目頭が痛む、目がしょぼしょぼする、頭痛、頸部の凝り、不眠、鬱傾向などあらゆる症状に関連してきます。原因は脳神経障害などがない限り、圧倒的にPCやスマホの見過ぎ、長時間の読書など、近くの対象物を長時間見続けることにあります。 近くを見るときは目のレンズである水晶体を厚くするために、輪状の毛様体筋が収縮しますが、この作用は動眼神経という副交感神経が担っています。人にとって本来近くを見る状況は、家族(信頼できる者)と共に食物を摂る時で、リラックスして内臓を働かせる場合でした。遠くを見るのは、餌を探すため、天敵をより早く見つけ逃避するためであり、交感神経が働く場面でした。 それが人の場合、近くを見る目的の中に、絵・文字を発明し、当初の癒し効果から意思疎通が加わり、ここ数千年で書き物、本による読書が発展し、現代ではTVが普及し、今やより目に近いPCやスマホが普及しています。本来副交感神経はリラックスしている状態で働き近くの物を見るように進化してきましたが、一方近くのスマホ等を見て得られる情報を処理するのは交感神経が働くので、スマホやPCを見続けることは交感・副交の両自律神経を同時に働かせているわけで、体にとって多くのエネルギ―消費が伴います。 これが眼精疲労を起こす主因であり、目以外にも不調を起こす要因と考えています。

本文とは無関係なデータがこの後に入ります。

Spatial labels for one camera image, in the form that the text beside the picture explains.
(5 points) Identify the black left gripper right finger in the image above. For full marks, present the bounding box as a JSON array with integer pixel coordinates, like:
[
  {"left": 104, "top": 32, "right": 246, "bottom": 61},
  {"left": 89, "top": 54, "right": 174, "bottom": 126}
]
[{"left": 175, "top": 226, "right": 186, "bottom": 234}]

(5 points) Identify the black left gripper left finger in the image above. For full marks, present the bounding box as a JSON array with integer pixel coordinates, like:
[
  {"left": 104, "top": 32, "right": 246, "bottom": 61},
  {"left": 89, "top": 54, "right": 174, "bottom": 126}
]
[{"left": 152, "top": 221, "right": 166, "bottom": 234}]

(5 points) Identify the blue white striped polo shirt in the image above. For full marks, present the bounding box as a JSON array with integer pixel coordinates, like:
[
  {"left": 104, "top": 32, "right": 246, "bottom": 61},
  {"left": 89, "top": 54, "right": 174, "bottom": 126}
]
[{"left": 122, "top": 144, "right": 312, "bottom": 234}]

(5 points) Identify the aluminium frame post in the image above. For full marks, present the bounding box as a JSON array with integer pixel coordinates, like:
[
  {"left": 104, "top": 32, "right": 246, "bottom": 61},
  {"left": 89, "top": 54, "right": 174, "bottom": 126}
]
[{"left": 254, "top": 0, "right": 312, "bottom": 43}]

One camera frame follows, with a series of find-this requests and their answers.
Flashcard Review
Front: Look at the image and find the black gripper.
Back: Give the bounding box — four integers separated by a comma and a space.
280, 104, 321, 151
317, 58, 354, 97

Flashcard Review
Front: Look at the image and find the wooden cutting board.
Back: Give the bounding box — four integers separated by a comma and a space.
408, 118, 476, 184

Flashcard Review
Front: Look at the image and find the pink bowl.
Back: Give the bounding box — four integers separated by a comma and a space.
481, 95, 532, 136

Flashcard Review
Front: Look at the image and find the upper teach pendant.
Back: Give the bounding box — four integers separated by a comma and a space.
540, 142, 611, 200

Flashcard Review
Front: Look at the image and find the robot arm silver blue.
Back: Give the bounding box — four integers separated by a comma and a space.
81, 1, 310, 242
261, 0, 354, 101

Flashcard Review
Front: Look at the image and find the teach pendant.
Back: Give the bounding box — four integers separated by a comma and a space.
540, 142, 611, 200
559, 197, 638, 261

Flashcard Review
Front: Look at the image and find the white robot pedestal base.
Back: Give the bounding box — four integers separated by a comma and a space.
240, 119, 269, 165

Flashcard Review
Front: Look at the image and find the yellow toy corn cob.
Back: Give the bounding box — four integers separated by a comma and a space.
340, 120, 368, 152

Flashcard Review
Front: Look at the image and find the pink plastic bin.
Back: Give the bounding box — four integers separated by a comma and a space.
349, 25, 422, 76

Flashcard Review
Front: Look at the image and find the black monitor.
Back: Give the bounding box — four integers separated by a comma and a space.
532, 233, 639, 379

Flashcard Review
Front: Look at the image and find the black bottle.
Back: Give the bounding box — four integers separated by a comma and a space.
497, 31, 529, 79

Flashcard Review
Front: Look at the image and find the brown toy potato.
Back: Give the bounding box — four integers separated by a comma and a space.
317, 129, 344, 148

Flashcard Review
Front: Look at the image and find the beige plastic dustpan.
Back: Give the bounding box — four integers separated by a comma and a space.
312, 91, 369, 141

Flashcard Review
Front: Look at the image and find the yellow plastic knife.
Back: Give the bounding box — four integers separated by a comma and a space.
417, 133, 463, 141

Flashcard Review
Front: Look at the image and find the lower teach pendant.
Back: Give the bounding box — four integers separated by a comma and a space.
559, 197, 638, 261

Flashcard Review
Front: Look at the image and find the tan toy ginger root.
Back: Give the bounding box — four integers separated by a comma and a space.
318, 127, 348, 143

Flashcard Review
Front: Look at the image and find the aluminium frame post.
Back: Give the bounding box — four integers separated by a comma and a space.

自律神経のバランスをとることを目的に、主に肩甲骨間の背骨際に鍼を刺入し、その鍼の上にお灸を載せて背中を温めます。お灸が鍼から滑り落ちたり、皮膚に直接触れることはないのでご安心下さい。 筋では眼精疲労に係る筋として、後頭骨際(首との境部分)の奥にある後頭下筋群があります。目が動くたびにこれに連動して動く頭の傾きを微調整し、平衡を保つようにしています。この筋が疲労で過緊張し収縮しっぱなしになると、頭の動きの微調整ができず、頭が絶えずふらふら揺れ動いて平衡を司る三半器官のリンパ液に変調がきたされ、首肩凝りのみならず、めまいや頭痛も起ようになります。鍼をこの筋群に刺入し、緊張を和らげ、頭の動きを微調整できる状態に戻します。 また後頭下筋群の緊張に連動して、首肩の筋も緊張し、首凝り、肩凝りが起こりますので、これらの筋も併せて鍼治療を行います。 また目の使い過ぎは直接頭部の血流を増やすことになり、長時間続くと静脈血、リンパ液の回収が追い付かづ滞留を招いて所謂頭の浮腫が起こり得ます。頭を触るとブヨブヨするところがある人は、目の使い過ぎが原因かもしれません。従って、頭部血流、リンパの還流促進のために頭皮に刺入します。痛そうですが、そうでもなく意外と気持ちの良いものです(個人差はありますが)。 また、眼球を動かす眼筋の一つに、目を内側(寄り目方向)に動かす内側直筋があり、近くを見続けるとこの筋が緊張しっぱなしで疲労します。目が疲れた時自然と目頭を押さえますよね、抑えると気持ちの良い場所の奥に内側直筋があります。この筋を目的にも鍼を入れます。 鍼が始めての患者さんには恐怖心を持たれる方もおられますが、目玉に刺さることはありません(というよりあってはなりませんが)。また上瞼を上に引き上げる眼瞼挙筋と、これまた抑えると響くこめかみ部分の側頭筋にも鍼を入れ、筋緊張を和らげます。これらの鍼同士を電気コードで繋いで低周波電流を流すこともあります。一定のリズムがかなり気持ちよく、治療後よりすっきり感が増す人が少なくありません。
一回の治療でもかなりすっきり感が出て、治療後数日は効果が持続します。しかしながら、目の疲れを訴える患者さんは日常的にPC、スマホを長時間利用している人が多く、治療で一時的に疲労回復したが故に、また長時間PCに向かい過ぎて再発を繰り返すようです。 そこで既に何度も目にしていると思いますが、お勧めはPCでもスマホでも一回の連続使用は15分までとし、PC・スマホから目を離し、1、2分間遠くを見ることを習慣化することです。これで疲労を蓄積前にリセットできるので、一日終了時の疲労感は格段に和らぎます。これは交感・副交感神経の休憩にも繋がり、エネルギー消耗を抑えることにもなります。 自らも予防することで、毎週眼精疲労で鍼治療をしていた方が、月1,2回程度に減らせた方もおられます。